* **THE TASK**:
Repeat only the lines between the one with "task: outline every instance" and the end of the material below, both ends included. Omit any picture.

———

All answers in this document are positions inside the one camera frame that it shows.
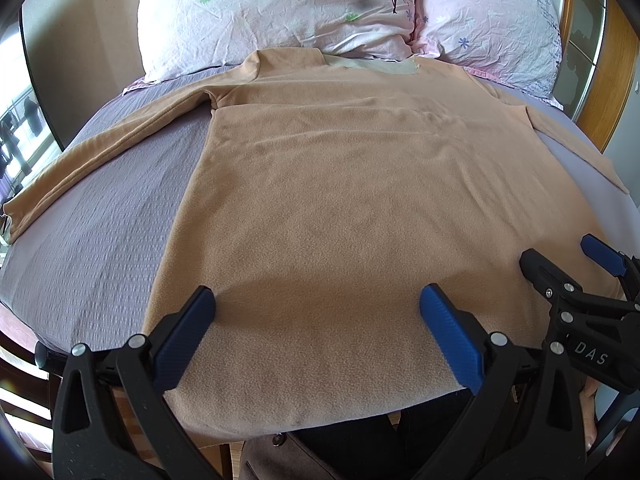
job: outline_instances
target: floral pillowcase
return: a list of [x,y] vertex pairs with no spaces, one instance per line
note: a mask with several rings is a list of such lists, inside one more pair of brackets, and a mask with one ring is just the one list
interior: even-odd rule
[[558,105],[551,95],[562,59],[552,0],[416,0],[415,54]]
[[140,0],[138,8],[146,82],[279,46],[403,60],[413,29],[414,0]]

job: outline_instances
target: pink pillowcase
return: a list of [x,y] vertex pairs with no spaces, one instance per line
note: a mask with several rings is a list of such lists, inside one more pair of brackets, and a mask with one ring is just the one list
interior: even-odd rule
[[554,102],[562,59],[552,0],[416,0],[415,54]]

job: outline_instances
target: person's hand
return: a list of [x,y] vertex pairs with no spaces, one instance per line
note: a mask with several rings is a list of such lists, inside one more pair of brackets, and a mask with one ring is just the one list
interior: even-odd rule
[[[596,430],[596,392],[598,391],[600,383],[591,377],[587,377],[587,381],[584,385],[584,389],[580,392],[580,407],[582,409],[582,423],[584,425],[584,447],[588,451],[596,441],[598,431]],[[609,447],[607,448],[606,455],[616,447],[616,444],[620,441],[625,434],[626,428],[616,435]]]

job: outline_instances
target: person's leg
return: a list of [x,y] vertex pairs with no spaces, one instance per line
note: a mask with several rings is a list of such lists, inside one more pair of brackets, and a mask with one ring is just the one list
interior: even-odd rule
[[406,463],[415,470],[429,459],[473,398],[459,390],[402,410],[398,437],[404,442]]
[[294,433],[346,480],[404,478],[404,450],[386,415]]
[[18,148],[18,145],[16,142],[14,142],[14,136],[9,136],[7,138],[3,137],[3,141],[4,141],[4,145],[6,146],[6,150],[9,152],[9,157],[13,158],[15,157],[15,160],[18,161],[18,164],[20,164],[20,169],[22,170],[22,172],[25,175],[28,175],[31,173],[31,167],[28,165],[27,161],[24,160],[24,157],[22,156],[22,152],[20,151],[20,148]]

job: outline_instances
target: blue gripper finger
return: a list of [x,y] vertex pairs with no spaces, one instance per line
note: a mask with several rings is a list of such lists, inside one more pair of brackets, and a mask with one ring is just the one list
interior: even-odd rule
[[444,354],[456,380],[478,394],[484,382],[482,355],[456,319],[444,293],[427,285],[420,295],[420,315]]
[[216,315],[216,300],[208,288],[201,287],[190,299],[174,329],[156,352],[153,364],[154,390],[173,390],[187,369],[193,354]]
[[623,257],[602,240],[593,235],[584,235],[580,242],[582,252],[612,276],[623,278],[626,274]]

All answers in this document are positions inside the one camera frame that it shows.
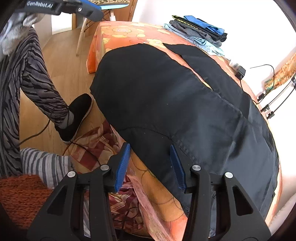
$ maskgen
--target brown knit fabric
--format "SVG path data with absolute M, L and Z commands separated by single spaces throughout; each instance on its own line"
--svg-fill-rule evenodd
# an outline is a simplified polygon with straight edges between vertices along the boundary
M 29 228 L 51 193 L 37 175 L 0 179 L 0 202 L 21 229 Z

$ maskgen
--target gray folded garment
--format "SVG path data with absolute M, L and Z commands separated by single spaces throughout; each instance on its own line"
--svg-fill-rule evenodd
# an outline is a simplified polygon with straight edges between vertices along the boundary
M 194 37 L 198 37 L 201 39 L 205 39 L 208 42 L 210 42 L 211 44 L 213 44 L 216 47 L 221 47 L 221 41 L 214 41 L 210 35 L 208 35 L 207 33 L 203 32 L 202 30 L 199 30 L 197 28 L 191 27 L 188 24 L 176 21 L 176 20 L 171 20 L 170 24 L 175 27 L 176 29 L 186 33 L 188 36 L 194 36 Z
M 0 61 L 10 55 L 20 41 L 28 34 L 30 27 L 39 22 L 44 14 L 13 13 L 0 34 Z

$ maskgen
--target blue folded cloth
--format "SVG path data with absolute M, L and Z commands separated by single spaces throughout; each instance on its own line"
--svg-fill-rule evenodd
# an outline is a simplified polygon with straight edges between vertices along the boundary
M 210 25 L 210 24 L 208 24 L 206 22 L 203 22 L 203 21 L 195 18 L 192 15 L 184 16 L 184 18 L 187 19 L 190 22 L 193 22 L 193 23 L 195 23 L 195 24 L 203 27 L 203 28 L 207 28 L 207 29 L 211 30 L 212 32 L 214 32 L 214 33 L 216 33 L 218 35 L 222 35 L 224 33 L 224 29 L 218 28 L 218 27 L 215 27 L 213 25 Z
M 180 30 L 176 29 L 174 26 L 172 26 L 169 23 L 165 23 L 163 25 L 163 28 L 177 34 L 178 36 L 182 37 L 183 39 L 186 39 L 188 42 L 194 44 L 196 47 L 204 50 L 209 55 L 217 55 L 217 56 L 224 56 L 224 52 L 222 49 L 215 47 L 212 45 L 209 41 L 205 39 L 201 39 L 194 36 L 188 36 L 187 34 L 181 32 Z

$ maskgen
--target black shoe
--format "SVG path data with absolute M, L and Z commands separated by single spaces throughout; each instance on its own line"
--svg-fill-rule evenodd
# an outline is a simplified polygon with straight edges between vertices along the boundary
M 74 114 L 74 121 L 71 125 L 69 125 L 65 129 L 61 129 L 58 126 L 54 126 L 58 131 L 61 139 L 66 144 L 70 144 L 74 141 L 78 129 L 82 123 L 82 121 L 87 117 L 90 113 L 93 105 L 93 99 L 88 94 L 82 94 L 78 96 L 73 102 L 69 105 L 69 110 Z

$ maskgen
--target stack of folded clothes
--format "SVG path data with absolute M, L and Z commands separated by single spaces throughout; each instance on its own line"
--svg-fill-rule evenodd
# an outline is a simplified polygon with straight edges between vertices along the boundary
M 221 42 L 224 42 L 227 36 L 224 29 L 210 25 L 194 16 L 181 18 L 173 15 L 173 18 L 174 20 L 170 23 L 164 24 L 164 29 L 181 36 L 209 55 L 224 56 L 224 52 L 220 49 Z

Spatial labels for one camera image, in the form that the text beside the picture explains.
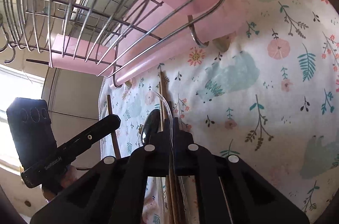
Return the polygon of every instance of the wire dish rack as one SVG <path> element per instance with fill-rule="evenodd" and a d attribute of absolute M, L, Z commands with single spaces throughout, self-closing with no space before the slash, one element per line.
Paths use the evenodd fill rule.
<path fill-rule="evenodd" d="M 100 64 L 102 71 L 96 74 L 97 76 L 103 75 L 107 70 L 112 70 L 106 77 L 113 76 L 114 85 L 121 87 L 115 81 L 115 75 L 118 71 L 187 27 L 189 27 L 196 44 L 200 47 L 206 47 L 208 43 L 202 43 L 199 40 L 194 24 L 213 13 L 224 2 L 224 0 L 220 0 L 211 9 L 196 18 L 188 16 L 186 24 L 165 37 L 159 37 L 152 32 L 193 0 L 189 0 L 175 9 L 148 31 L 138 25 L 158 7 L 161 7 L 163 2 L 143 0 L 130 12 L 130 9 L 138 1 L 140 0 L 2 0 L 0 27 L 6 43 L 3 46 L 0 45 L 0 53 L 6 49 L 13 51 L 12 58 L 5 60 L 4 63 L 11 63 L 15 59 L 17 49 L 26 49 L 29 52 L 36 50 L 39 54 L 49 54 L 47 64 L 53 68 L 52 53 L 56 53 L 62 57 L 72 57 L 72 59 L 94 62 L 96 65 Z M 148 13 L 144 13 L 149 2 L 154 3 L 155 7 Z M 128 22 L 132 15 L 136 18 Z M 120 42 L 124 41 L 124 38 L 133 30 L 142 32 L 143 36 L 136 39 L 127 49 L 119 50 Z M 60 51 L 52 49 L 53 40 L 57 34 L 63 36 Z M 117 63 L 129 49 L 143 41 L 146 36 L 154 38 L 156 42 L 127 62 Z M 67 51 L 71 37 L 77 39 L 73 53 Z M 78 51 L 79 46 L 83 44 L 82 42 L 87 45 L 85 55 L 80 55 Z M 108 47 L 103 55 L 99 53 L 100 45 Z M 105 61 L 105 55 L 112 49 L 115 50 L 114 60 Z"/>

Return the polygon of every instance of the white rivet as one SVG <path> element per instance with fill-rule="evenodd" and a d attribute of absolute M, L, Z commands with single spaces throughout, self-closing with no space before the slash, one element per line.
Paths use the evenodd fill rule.
<path fill-rule="evenodd" d="M 236 163 L 236 162 L 239 161 L 239 157 L 232 154 L 232 155 L 230 155 L 230 156 L 228 157 L 228 160 L 229 160 L 231 163 Z"/>
<path fill-rule="evenodd" d="M 104 163 L 106 165 L 110 165 L 110 164 L 113 164 L 115 161 L 115 158 L 113 156 L 107 156 L 104 158 Z"/>
<path fill-rule="evenodd" d="M 189 150 L 190 151 L 197 151 L 199 149 L 199 146 L 197 144 L 190 144 Z"/>
<path fill-rule="evenodd" d="M 144 149 L 145 149 L 145 151 L 153 151 L 153 150 L 155 150 L 155 146 L 153 146 L 153 145 L 146 145 L 144 147 Z"/>

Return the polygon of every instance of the window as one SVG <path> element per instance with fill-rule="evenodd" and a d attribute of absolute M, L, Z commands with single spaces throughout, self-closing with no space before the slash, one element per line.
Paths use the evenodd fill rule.
<path fill-rule="evenodd" d="M 16 97 L 41 99 L 44 79 L 0 65 L 0 160 L 20 166 L 6 110 Z"/>

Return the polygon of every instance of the chopstick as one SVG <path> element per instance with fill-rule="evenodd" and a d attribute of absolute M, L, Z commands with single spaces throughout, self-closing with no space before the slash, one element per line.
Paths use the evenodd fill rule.
<path fill-rule="evenodd" d="M 165 88 L 165 77 L 164 73 L 160 71 L 160 83 L 159 83 L 159 91 L 161 95 L 168 101 L 167 92 Z M 160 102 L 160 114 L 161 118 L 161 129 L 163 131 L 164 124 L 163 119 L 168 119 L 168 114 L 165 105 Z M 169 172 L 168 176 L 166 176 L 166 191 L 167 191 L 167 204 L 169 213 L 169 222 L 170 224 L 184 224 L 186 223 L 185 212 L 184 212 L 184 204 L 182 198 L 182 192 L 179 185 L 179 180 L 177 175 L 174 174 L 174 166 L 173 166 L 173 156 L 170 153 L 169 157 Z"/>
<path fill-rule="evenodd" d="M 111 102 L 111 96 L 107 95 L 107 107 L 108 107 L 108 114 L 113 114 L 112 111 L 112 102 Z M 119 149 L 119 144 L 118 144 L 118 139 L 115 131 L 111 133 L 112 137 L 112 143 L 113 143 L 113 149 L 114 149 L 114 154 L 116 159 L 121 159 L 121 154 L 120 154 L 120 149 Z"/>

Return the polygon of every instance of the floral cloth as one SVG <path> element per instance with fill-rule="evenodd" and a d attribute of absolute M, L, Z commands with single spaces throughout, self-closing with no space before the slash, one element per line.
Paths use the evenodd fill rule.
<path fill-rule="evenodd" d="M 164 71 L 174 116 L 213 154 L 237 154 L 313 223 L 339 187 L 339 16 L 328 0 L 242 0 L 246 23 L 227 52 L 212 42 L 192 47 L 106 95 L 121 118 L 122 156 L 141 146 L 140 125 L 159 107 Z M 110 136 L 102 157 L 113 155 Z M 185 180 L 192 223 L 198 222 L 194 177 Z M 164 223 L 165 186 L 149 178 L 144 223 Z"/>

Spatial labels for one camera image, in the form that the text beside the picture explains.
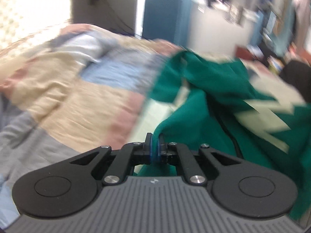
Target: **wall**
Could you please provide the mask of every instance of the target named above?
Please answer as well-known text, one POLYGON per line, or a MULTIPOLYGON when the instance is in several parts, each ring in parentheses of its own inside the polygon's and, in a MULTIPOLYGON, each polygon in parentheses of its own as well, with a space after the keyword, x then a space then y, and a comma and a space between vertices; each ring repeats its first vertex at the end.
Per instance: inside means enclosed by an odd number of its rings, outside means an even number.
POLYGON ((126 27, 113 14, 103 1, 97 1, 94 6, 89 0, 73 0, 73 19, 75 23, 91 23, 108 30, 134 33, 137 0, 107 0, 116 14, 127 24, 126 27))
POLYGON ((236 45, 246 46, 254 23, 244 19, 242 26, 229 23, 224 11, 208 7, 202 13, 193 4, 191 11, 188 48, 196 52, 211 52, 234 56, 236 45))

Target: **blanket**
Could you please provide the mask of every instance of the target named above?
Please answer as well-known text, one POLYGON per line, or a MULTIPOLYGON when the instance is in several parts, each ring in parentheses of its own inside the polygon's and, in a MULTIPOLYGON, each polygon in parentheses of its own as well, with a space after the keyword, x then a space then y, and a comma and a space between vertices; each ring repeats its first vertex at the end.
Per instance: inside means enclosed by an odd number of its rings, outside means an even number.
POLYGON ((19 215, 11 189, 22 175, 101 145, 120 149, 178 50, 74 24, 0 63, 0 228, 19 215))

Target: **circular cap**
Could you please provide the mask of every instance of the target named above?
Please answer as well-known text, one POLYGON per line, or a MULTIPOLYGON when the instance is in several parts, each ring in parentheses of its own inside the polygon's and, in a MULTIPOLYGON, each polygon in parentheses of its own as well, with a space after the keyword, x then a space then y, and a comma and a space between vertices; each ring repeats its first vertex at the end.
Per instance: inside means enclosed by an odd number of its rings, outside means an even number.
POLYGON ((120 178, 118 176, 108 175, 104 178, 104 181, 109 184, 116 184, 120 181, 120 178))
POLYGON ((66 178, 51 176, 39 180, 35 184, 35 190, 38 194, 45 197, 61 196, 69 191, 71 182, 66 178))
POLYGON ((201 175, 195 175, 195 176, 190 177, 190 181, 192 183, 201 184, 205 181, 205 178, 201 175))
POLYGON ((203 149, 207 149, 209 147, 210 147, 209 144, 206 144, 206 143, 201 144, 201 148, 203 148, 203 149))
POLYGON ((266 197, 273 193, 275 186, 271 180, 262 177, 248 177, 238 184, 240 190, 252 197, 266 197))

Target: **green jacket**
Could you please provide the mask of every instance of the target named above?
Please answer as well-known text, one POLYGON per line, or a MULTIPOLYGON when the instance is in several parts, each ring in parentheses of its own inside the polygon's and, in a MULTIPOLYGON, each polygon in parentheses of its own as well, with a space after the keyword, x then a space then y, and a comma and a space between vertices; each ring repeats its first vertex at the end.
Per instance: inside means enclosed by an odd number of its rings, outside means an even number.
MULTIPOLYGON (((207 143, 236 155, 237 143, 246 160, 278 170, 296 183, 299 194, 291 217, 300 218, 311 203, 311 106, 280 103, 259 93, 240 60, 218 64, 189 51, 167 62, 150 97, 172 103, 182 79, 189 82, 190 94, 156 128, 153 154, 161 133, 166 142, 184 143, 192 150, 207 143)), ((152 164, 138 175, 174 174, 174 167, 152 164)))

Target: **silver screw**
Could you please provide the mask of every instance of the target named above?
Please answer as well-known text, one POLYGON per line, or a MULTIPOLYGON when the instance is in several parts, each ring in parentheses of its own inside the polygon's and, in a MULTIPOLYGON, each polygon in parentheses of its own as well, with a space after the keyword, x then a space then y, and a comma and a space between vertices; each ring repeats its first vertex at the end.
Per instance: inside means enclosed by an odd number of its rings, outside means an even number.
POLYGON ((108 175, 104 178, 104 181, 109 184, 116 184, 120 181, 120 178, 118 176, 108 175))
POLYGON ((202 149, 207 149, 207 148, 209 148, 209 147, 210 147, 209 144, 206 144, 206 143, 201 144, 201 148, 202 148, 202 149))
POLYGON ((201 175, 195 175, 190 178, 192 183, 201 184, 205 181, 205 178, 201 175))

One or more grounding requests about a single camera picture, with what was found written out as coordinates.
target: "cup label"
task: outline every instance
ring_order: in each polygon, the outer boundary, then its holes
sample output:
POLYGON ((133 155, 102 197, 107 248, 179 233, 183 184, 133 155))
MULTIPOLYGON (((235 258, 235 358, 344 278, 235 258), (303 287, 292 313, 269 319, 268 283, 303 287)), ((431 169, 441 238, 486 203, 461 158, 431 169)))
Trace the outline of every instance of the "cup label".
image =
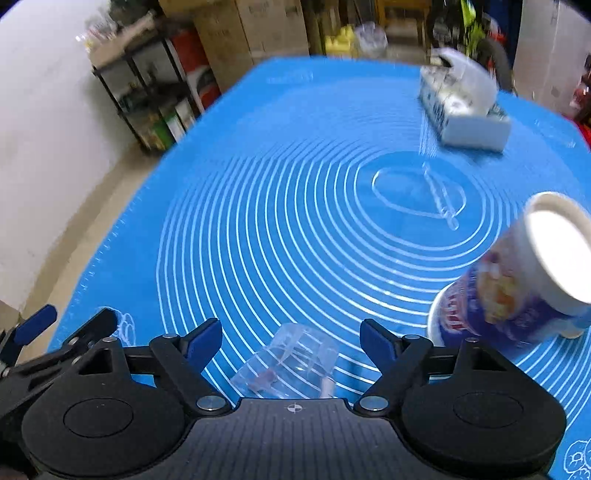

———

* **WORKED SOLUTION**:
task: outline every instance
ring_order: in each polygon, the outer boundary, then its holes
sample output:
POLYGON ((133 155, 102 197, 107 248, 179 233, 183 184, 133 155))
MULTIPOLYGON (((235 258, 235 358, 344 278, 235 258), (303 287, 292 313, 269 319, 268 283, 303 287)), ((431 169, 441 238, 486 203, 461 158, 431 169)))
Trace the outline of every instance of the "cup label".
image =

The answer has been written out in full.